Pesquisadores da USP usando um radar de penetração no solo para localizar vítimas soterradas pelo rompimento da barragem de Brumadinho - Divulgação/USP/Jorge Porsani
Pesquisadores da USP usando um radar de penetração no solo para localizar vítimas soterradas pelo rompimento da barragem de Brumadinho Imagem: Divulgação/USP/Jorge Porsani

Abinoan Santiago

Colaboração para Tilt*, em Florianópolis

24/02/2022 11h50

Uma semana depois da tempestade que matou 198 pessoas, Petrópolis (RJ) ainda busca por desaparecidos. Segundo o Corpo de Bombeiros, existem vítimas que podem estar até cinco metros abaixo da superfície coberta de barro.

A situação é semelhante à ocorrida em Brumadinho (MG), quando uma barragem de rejeitos se rompeu, criando uma "tsunami de lama", deixando 264 pessoas mortas soterradas. Três anos após a tragédia, a cidade ainda tem seis desaparecidos, mas a tecnologia se tornou fundamental para encontrar as centenas de outras vítimas.

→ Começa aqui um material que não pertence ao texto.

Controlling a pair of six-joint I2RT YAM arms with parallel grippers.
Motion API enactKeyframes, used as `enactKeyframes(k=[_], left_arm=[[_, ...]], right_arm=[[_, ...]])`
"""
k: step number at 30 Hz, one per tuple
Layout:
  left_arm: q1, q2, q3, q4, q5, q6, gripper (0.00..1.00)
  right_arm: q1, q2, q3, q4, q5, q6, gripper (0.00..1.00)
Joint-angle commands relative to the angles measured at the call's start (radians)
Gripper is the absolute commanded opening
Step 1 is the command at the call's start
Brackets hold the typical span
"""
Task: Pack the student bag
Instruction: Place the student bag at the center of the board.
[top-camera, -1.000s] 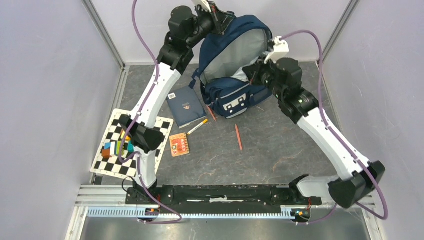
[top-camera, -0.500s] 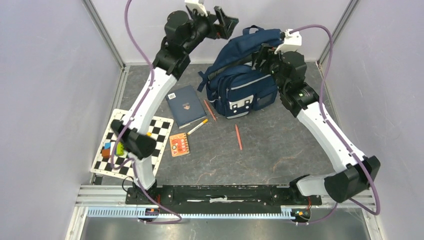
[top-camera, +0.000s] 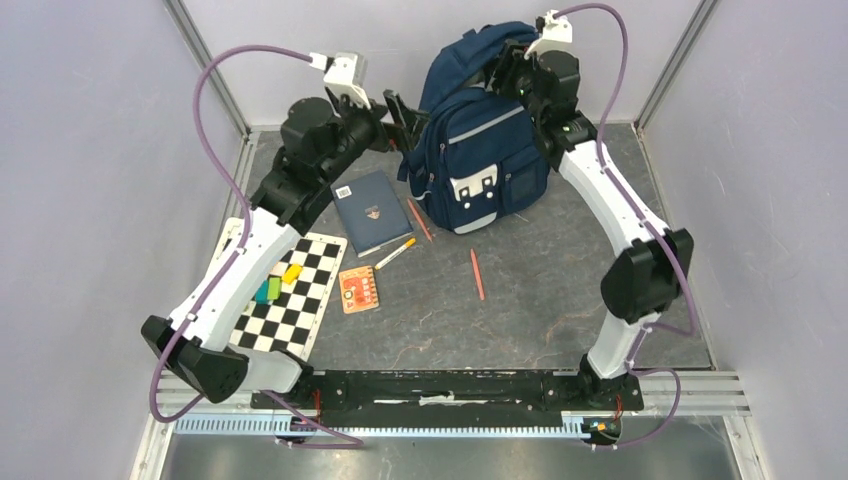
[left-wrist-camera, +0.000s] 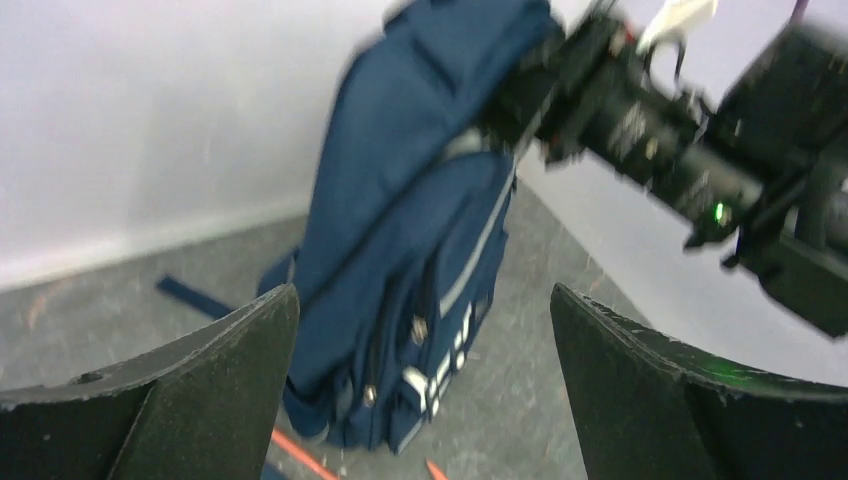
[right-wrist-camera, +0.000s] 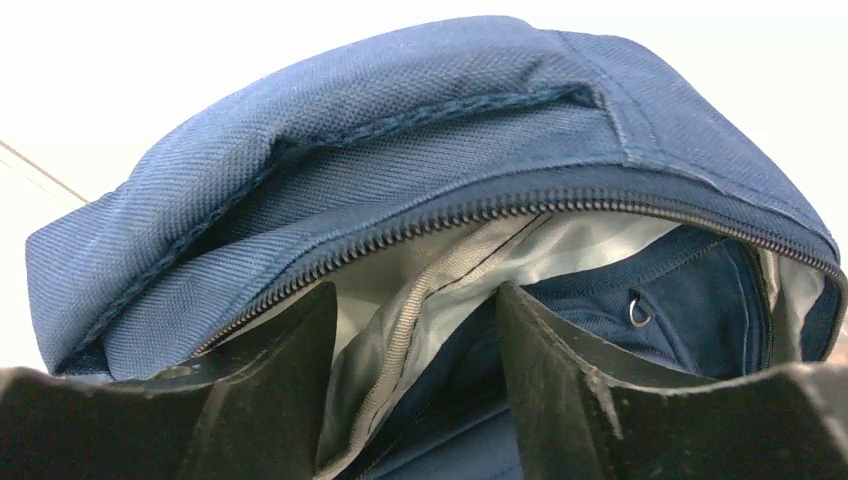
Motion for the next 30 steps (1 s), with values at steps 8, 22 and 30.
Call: enactKeyframes(k=[8, 22, 30], left_arm=[[-0.02, 0.042, -0.213, 0.119, 0.017, -0.092, 1.0], [-0.041, 0.197, -0.066, 0.097, -0.157, -0.123, 1.0], [-0.041, 0.058, -0.153, 0.074, -0.086, -0.075, 1.0]], right_arm=[[-0.081, 0.144, 0.277, -0.025, -0.243, 0.02, 0.89], [-0.164, -0.183, 0.066, -0.086, -0.404, -0.003, 0.98], [-0.164, -0.387, -0.258, -0.011, -0.559, -0.022, 0.98]])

Percorrendo o caminho da lama

Quando houve a tragédia de Brumadinho, iniciativas de vários setores da sociedade surgiram para ajudar. O grupo "Ciência por Brumadinho", por exemplo, usou o conhecimento de cientistas de dados, engenheiros, matemáticos e físicos para calcular onde estariam as vítimas.

Cientistas da Escola Politécnica da Universidade de São Paulo usaram um algoritmo para encontrar a força de arrasto no rejeito, chegar à aceleração da lama e, a partir daí, estimar a distância percorrida pelas vítimas.

Bombeiros em Brumadinho tiveram ajuda da tecnologia - Pedro Ladeira/Folhapress - Pedro Ladeira/Folhapress
Bombeiros em Brumadinho tiveram ajuda da tecnologia
Imagem: Pedro Ladeira/Folhapress

Com isso, conseguiram definir 30 possíveis localizações para aqueles que estavam no refeitório no momento do rompimento da barragem.

O grupo Ciência por Brumadinho ainda conseguiu alimentar um programa com a localização das vítimas antes e depois do acidente e treinaram esse sistema para estimar a área onde os desaparecidos poderiam ser encontrados.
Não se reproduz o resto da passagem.